[Opening COLLECTED MATERIAL section]

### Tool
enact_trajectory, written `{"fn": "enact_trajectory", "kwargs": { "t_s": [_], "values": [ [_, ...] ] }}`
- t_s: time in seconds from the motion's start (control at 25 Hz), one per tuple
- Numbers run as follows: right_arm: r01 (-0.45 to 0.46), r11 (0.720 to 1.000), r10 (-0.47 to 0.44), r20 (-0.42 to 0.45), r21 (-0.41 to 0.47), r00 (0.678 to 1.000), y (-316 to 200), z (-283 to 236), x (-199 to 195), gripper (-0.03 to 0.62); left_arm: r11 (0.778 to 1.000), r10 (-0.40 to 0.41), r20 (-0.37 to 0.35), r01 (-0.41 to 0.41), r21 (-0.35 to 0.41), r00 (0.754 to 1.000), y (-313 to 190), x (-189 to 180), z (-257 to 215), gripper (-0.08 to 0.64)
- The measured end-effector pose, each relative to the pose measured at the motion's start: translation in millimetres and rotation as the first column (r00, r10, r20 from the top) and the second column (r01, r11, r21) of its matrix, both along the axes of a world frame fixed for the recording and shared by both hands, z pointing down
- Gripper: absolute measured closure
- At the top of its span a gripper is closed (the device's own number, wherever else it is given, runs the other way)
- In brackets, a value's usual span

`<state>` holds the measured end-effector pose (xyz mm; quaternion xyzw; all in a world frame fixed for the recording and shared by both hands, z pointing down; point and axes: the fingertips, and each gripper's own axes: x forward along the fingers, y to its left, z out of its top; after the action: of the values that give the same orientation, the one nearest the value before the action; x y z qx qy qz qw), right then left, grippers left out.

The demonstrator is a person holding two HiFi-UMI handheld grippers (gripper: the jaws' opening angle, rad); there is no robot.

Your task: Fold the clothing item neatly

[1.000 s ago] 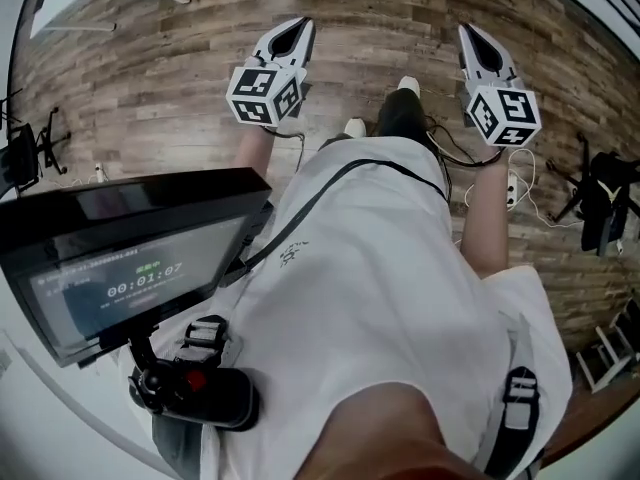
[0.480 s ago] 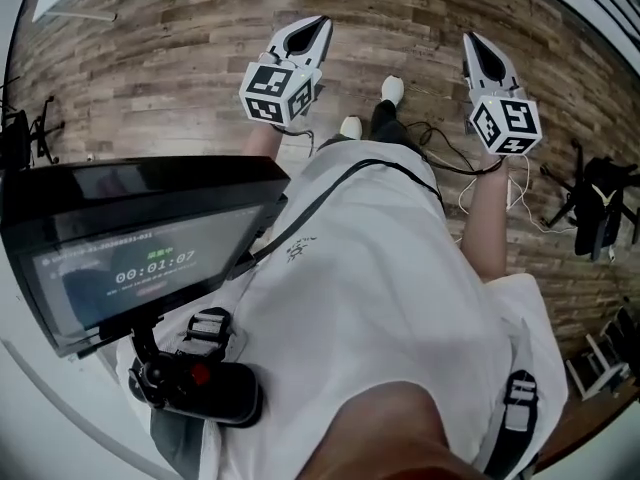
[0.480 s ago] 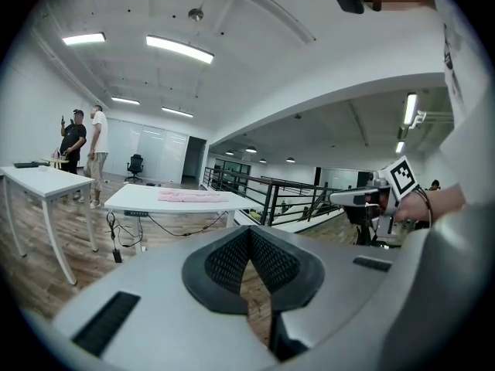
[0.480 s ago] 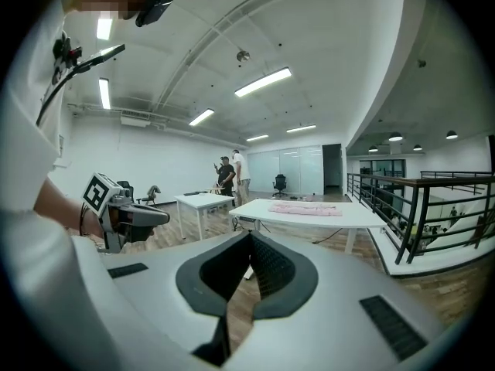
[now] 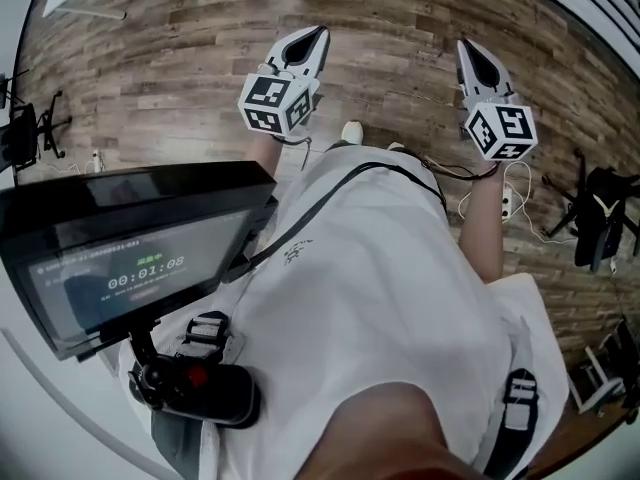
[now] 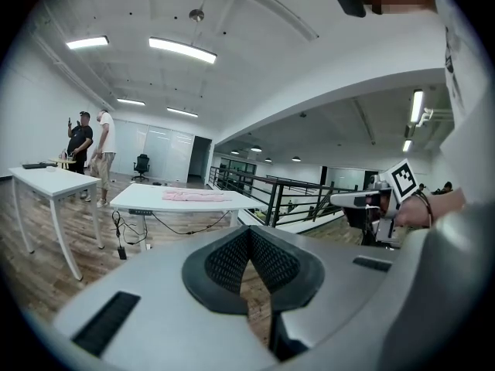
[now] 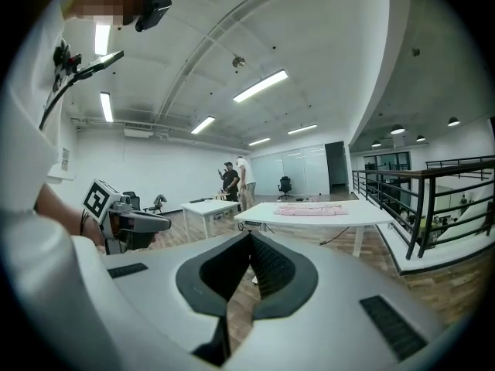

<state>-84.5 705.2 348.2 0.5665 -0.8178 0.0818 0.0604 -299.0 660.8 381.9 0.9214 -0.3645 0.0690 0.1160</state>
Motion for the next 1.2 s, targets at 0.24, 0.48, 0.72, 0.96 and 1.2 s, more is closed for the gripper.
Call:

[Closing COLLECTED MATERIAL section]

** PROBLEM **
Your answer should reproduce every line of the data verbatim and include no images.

** RESPONSE TO THE TASK **
### Tool
enact_trajectory, written `{"fn": "enact_trajectory", "kwargs": { "t_s": [_], "values": [ [_, ...] ] }}`
- t_s: time in seconds from the motion's start (control at 25 Hz), one per tuple
- Numbers run as follows: right_arm: r01 (-0.45 to 0.46), r11 (0.720 to 1.000), r10 (-0.47 to 0.44), r20 (-0.42 to 0.45), r21 (-0.41 to 0.47), r00 (0.678 to 1.000), y (-316 to 200), z (-283 to 236), x (-199 to 195), gripper (-0.03 to 0.62); left_arm: r11 (0.778 to 1.000), r10 (-0.40 to 0.41), r20 (-0.37 to 0.35), r01 (-0.41 to 0.41), r21 (-0.35 to 0.41), r00 (0.754 to 1.000), y (-313 to 190), x (-189 to 180), z (-257 to 215), gripper (-0.08 to 0.64)
- The measured end-effector pose, each relative to the pose measured at the motion's start: translation in millimetres and rotation as the first column (r00, r10, r20 from the top) and the second column (r01, r11, r21) of its matrix, both along the axes of a world frame fixed for the recording and shared by both hands, z pointing down
- Gripper: absolute measured closure
- At the top of its span a gripper is closed (the device's own number, wherever else it is given, runs the other way)
- In brackets, a value's usual span

`<state>` holds the measured end-effector pose (xyz mm; quaternion xyzw; all in a world frame fixed for the recording and shared by both hands, z pointing down; point and axes: the fingertips, and each gripper's own axes: x forward along the fingers, y to its left, z out of its top; after the action: of the values that give the same orientation, the one nearest the value before the action; x y z qx qy qz qw), right then left, grippers left out.

The demonstrator is a person holding two HiFi-UMI handheld grippers (gripper: the jaws' opening angle, rad); there is no robot.

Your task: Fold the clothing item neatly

[1.000 s ago] 
[0.480 s ago] 
[0.480 s ago] 
[0.480 s ago] 
[now] 
[now] 
[now] 

<state>-84.5 705.2 348.2 0.5665 -0.8178 0.0818 0.0604 -299.0 660.8 381.9 0.9214 -0.3645 0.0690 0.1160</state>
Motion for the next 1.2 s, targets at 0.24, 0.48, 0.72, 0.96 and 1.2 s, more is closed for the gripper.
Call:

The output has nothing more to it.